## TASK
When you reach the line containing "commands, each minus", stop after it; until then, copy each line of the listing exactly, starting with the first.

DATA SECTION START

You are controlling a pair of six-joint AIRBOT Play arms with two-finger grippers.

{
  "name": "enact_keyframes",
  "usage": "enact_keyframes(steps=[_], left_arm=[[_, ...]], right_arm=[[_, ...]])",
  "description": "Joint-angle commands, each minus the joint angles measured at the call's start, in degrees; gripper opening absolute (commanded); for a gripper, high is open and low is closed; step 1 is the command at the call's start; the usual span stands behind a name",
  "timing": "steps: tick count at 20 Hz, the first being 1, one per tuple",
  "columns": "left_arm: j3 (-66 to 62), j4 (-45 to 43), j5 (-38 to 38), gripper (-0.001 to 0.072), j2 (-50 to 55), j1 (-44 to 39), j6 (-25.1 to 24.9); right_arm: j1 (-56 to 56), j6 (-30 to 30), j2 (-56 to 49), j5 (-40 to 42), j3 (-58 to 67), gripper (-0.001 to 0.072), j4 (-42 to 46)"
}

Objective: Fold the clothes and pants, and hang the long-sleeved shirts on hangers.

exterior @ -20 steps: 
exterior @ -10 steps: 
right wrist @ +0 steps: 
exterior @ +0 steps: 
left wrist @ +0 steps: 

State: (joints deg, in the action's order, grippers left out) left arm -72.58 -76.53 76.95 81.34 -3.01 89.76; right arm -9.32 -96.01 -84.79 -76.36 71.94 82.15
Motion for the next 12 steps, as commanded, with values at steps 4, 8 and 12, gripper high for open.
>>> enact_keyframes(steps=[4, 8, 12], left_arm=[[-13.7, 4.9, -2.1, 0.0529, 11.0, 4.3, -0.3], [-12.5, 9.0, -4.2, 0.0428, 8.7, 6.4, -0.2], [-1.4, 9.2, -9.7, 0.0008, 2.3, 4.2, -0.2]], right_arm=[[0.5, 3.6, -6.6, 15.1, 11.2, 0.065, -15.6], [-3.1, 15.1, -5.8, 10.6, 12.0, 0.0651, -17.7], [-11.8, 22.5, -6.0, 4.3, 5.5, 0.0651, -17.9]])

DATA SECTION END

## EXERCISE SOLUTION
You are controlling a pair of six-joint AIRBOT Play arms with two-finger grippers.

{
  "name": "enact_keyframes",
  "usage": "enact_keyframes(steps=[_], left_arm=[[_, ...]], right_arm=[[_, ...]])",
  "description": "Joint-angle commands, each minus the joint angles measured at the call's start, in degrees; gripper opening absolute (commanded); for a gripper, high is open and low is closed; step 1 is the command at the call's start; the usual span stands behind a name",

With this, the exercise is finished.